*Task:* Type out the data below in its entirety, exactly as given.

---

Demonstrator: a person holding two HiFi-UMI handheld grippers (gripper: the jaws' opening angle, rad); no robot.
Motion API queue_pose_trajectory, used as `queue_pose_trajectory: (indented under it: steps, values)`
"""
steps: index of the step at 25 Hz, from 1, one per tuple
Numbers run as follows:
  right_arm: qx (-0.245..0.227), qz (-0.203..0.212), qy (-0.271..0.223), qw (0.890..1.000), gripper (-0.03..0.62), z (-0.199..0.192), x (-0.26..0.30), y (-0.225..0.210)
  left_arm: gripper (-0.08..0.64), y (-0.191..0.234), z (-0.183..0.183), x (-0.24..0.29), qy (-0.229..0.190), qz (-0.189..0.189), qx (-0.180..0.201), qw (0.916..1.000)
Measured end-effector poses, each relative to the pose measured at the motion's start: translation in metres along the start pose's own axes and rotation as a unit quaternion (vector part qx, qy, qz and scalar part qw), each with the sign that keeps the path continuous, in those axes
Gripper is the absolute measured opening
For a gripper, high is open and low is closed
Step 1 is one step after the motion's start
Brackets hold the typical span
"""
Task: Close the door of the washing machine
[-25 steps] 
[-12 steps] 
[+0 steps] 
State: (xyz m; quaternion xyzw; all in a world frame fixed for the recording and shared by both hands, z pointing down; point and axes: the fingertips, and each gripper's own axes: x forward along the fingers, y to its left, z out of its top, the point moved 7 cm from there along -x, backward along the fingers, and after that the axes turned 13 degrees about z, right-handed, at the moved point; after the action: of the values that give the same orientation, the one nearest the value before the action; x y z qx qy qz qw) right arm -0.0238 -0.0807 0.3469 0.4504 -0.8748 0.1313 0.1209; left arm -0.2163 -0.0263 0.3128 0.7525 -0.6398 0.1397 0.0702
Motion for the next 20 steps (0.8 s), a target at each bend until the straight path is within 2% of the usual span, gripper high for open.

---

*Task response:*
Demonstrator: a person holding two HiFi-UMI handheld grippers (gripper: the jaws' opening angle, rad); no robot.
Motion API queue_pose_trajectory, used as `queue_pose_trajectory: (indented under it: steps, values)`
"""
steps: index of the step at 25 Hz, from 1, one per tuple
Numbers run as follows:
  right_arm: qx (-0.245..0.227), qz (-0.203..0.212), qy (-0.271..0.223), qw (0.890..1.000), gripper (-0.03..0.62), z (-0.199..0.192), x (-0.26..0.30), y (-0.225..0.210)
  left_arm: gripper (-0.08..0.64), y (-0.191..0.234), z (-0.183..0.183), x (-0.24..0.29), qy (-0.229..0.190), qz (-0.189..0.189), qx (-0.180..0.201), qw (0.916..1.000)
Measured end-effector poses, each relative to the pose measured at the motion's start: translation in metres along the start pose's own axes and rotation as a unit quaternion (vector part qx, qy, qz and scalar part qw), each with the sign that keeps the path continuous, in those axes
Gripper is the absolute measured opening
For a gripper, high is open and low is closed
Step 1 is one step after the motion's start
Brackets hold the typical span
"""
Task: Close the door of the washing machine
[-25 steps] 
[-12 steps] 
[+0 steps] 
State: (xyz m; quaternion xyzw; all in a world frame fixed for the recording and shared by both hands, z pointing down; point and axes: the fingertips, and each gripper's own axes: x forward along the fingers, y to its left, z out of its top, the point moved 7 cm from there along -x, backward along the fingers, and after that the axes turned 13 degrees about z, right-handed, at the moved point; after the action: of the values that give the same orientation, the one nearest the value before the action; x y z qx qy qz qw) right arm -0.0238 -0.0807 0.3469 0.4504 -0.8748 0.1313 0.1209; left arm -0.2163 -0.0263 0.3128 0.7525 -0.6398 0.1397 0.0702
Motion for the next 20 steps (0.8 s), a target at each bend until the straight path is within 2% of the usual span, gripper high for open.

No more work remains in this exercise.